● **Work to be completed**
Would you copy only the lines below, beginning with the one that contains "Exam question 7: The image above contains the black tripod" and running through the last entry line?

● **Data listing**
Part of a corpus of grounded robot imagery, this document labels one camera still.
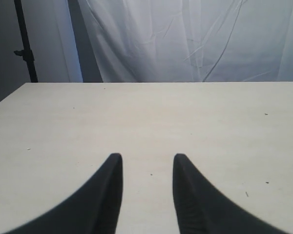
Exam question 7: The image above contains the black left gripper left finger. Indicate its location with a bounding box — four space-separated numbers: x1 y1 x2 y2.
10 153 123 234

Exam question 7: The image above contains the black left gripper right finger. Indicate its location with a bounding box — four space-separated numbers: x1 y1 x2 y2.
173 154 293 234

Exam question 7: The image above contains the black tripod stand pole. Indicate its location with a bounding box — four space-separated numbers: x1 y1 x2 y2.
14 0 38 83

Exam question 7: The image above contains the white backdrop curtain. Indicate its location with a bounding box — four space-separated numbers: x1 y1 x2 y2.
59 0 293 83

● **Task answer**
Exam question 7: The image above contains the black tripod stand pole. Indicate its location with a bounding box — four space-separated numbers: x1 y1 x2 y2.
14 0 38 83

Exam question 7: The image above contains the white backdrop curtain. Indicate its location with a bounding box — four space-separated numbers: x1 y1 x2 y2.
59 0 293 83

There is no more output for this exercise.